- **Work order**: The whole listing that follows, pictures excepted, should be printed again exactly as given.

- **Data below**:
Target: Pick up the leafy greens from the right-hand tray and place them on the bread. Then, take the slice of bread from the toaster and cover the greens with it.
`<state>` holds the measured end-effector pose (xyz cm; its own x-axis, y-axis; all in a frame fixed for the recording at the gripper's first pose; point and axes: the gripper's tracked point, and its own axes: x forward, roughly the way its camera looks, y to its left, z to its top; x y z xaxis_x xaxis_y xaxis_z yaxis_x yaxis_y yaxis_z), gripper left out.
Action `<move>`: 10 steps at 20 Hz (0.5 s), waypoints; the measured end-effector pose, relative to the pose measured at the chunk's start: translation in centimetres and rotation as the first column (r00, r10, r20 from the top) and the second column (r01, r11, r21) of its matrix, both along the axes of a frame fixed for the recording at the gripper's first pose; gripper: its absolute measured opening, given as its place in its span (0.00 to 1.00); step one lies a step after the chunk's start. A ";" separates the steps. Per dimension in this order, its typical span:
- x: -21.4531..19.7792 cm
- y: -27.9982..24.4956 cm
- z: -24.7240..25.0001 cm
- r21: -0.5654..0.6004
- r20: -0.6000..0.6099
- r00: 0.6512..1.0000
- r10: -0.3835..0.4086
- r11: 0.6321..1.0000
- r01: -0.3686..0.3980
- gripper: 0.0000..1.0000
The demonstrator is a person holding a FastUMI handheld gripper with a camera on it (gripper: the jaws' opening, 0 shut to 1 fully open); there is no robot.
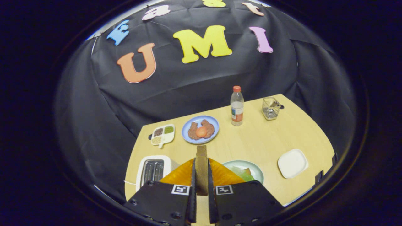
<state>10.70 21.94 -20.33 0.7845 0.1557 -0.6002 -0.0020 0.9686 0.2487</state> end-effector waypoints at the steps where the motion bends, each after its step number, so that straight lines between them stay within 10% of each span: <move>1: 0.3 -0.6 -1.0 -0.007 -0.011 1.000 -0.010 1.000 0.010 0.15; 10: 2.1 -1.2 -9.1 0.026 -0.139 0.990 -0.005 1.000 0.009 0.16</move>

- **Your solution**:
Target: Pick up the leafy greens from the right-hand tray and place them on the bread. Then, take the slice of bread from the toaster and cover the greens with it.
`<state>` holds the measured end-effector pose (xyz cm; its own x-axis, y-axis; all in a frame fixed for the recording at the gripper's first pose; point and axes: the gripper's tracked point, and its own axes: x forward, roughly the way its camera looks, y to its left, z to its top; x y z xaxis_x xaxis_y xaxis_z yaxis_x yaxis_y yaxis_z), gripper left out.
Action `<move>`: 10 steps at 20 Hz (0.5 s), waypoints; the measured end-effector pose, relative to the pose measured at the chunk's start: translation in centimetres and rotation as the first column (r00, r10, r20 from the top) and the second column (r01, r11, r21) of its matrix, both along the axes of a frame fixed for the recording at the gripper's first pose; gripper: its absolute measured opening, given as its place in its span (0.00 to 1.00); step one lies a step after the chunk's start. A ";" separates the steps. Per dimension in this order, its typical span:
- x: -21.4531..19.7792 cm
- y: -27.9982..24.4956 cm
- z: -24.7240..25.0001 cm
- r21: -0.5654..0.6004
- r20: -0.6000..0.6099
- r00: 0.6512..1.0000
- r10: -0.3835..0.4086
- r11: 0.6321..1.0000
- r01: -0.3686..0.3980
- gripper: 0.0000..1.0000
The demonstrator is a person holding a FastUMI handheld gripper with a camera on it (gripper: the jaws' opening, 0 shut to 1 fully open); there is no robot.
<state>10.70 21.94 -20.33 0.7845 0.1557 -0.6002 -0.0020 0.9686 0.2487</state> end-effector waypoints at the steps where the motion bends, each after its step number, so that straight lines between them stay within 10% of each span: <move>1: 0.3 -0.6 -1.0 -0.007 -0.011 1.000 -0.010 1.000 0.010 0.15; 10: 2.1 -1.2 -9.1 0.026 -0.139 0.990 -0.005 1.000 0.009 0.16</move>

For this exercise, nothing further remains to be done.